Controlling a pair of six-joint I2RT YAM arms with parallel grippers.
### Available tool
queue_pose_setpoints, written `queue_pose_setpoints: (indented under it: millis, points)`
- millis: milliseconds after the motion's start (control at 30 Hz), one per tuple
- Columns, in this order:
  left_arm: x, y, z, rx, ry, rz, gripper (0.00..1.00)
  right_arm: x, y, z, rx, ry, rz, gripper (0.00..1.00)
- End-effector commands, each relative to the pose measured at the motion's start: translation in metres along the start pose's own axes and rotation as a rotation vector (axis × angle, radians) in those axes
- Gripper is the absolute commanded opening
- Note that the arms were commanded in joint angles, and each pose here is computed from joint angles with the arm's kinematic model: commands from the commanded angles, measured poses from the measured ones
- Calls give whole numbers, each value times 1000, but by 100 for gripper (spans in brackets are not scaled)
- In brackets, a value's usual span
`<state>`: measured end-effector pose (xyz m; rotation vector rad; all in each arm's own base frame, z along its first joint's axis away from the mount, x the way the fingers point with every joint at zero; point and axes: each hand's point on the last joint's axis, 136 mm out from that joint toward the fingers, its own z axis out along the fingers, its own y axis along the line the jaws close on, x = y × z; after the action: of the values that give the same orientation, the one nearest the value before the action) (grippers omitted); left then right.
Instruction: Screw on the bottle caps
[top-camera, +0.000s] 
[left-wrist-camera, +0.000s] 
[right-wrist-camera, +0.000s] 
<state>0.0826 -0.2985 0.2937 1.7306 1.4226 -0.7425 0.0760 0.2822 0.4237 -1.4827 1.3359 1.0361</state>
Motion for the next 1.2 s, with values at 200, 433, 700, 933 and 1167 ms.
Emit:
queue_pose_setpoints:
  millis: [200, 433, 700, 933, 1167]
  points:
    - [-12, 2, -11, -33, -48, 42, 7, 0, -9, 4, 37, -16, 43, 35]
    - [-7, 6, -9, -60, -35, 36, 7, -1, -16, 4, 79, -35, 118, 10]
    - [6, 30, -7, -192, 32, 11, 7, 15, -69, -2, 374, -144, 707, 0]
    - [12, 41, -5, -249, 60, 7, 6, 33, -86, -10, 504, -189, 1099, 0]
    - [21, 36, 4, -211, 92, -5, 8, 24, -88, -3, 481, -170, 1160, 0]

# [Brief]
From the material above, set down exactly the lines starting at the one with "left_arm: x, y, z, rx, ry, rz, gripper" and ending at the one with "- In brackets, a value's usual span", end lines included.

# [Reply to the task]
  left_arm: x, y, z, rx, ry, rz, gripper (0.00..1.00)
  right_arm: x, y, z, rx, ry, rz, gripper (0.00..1.00)
- End-effector commands, each relative to the pose measured at the motion's start: translation in metres along the start pose's own axes and rotation as a rotation vector (axis × angle, radians) in those axes
- Gripper is the absolute commanded opening
- Note that the arms were commanded in joint angles, and each pose here is computed from joint angles with the arm's kinematic model: commands from the commanded angles, measured poses from the measured ones
- Calls give whole numbers, each value times 1000, but by 100 for gripper (spans in brackets are not scaled)
- In brackets, a value's usual span

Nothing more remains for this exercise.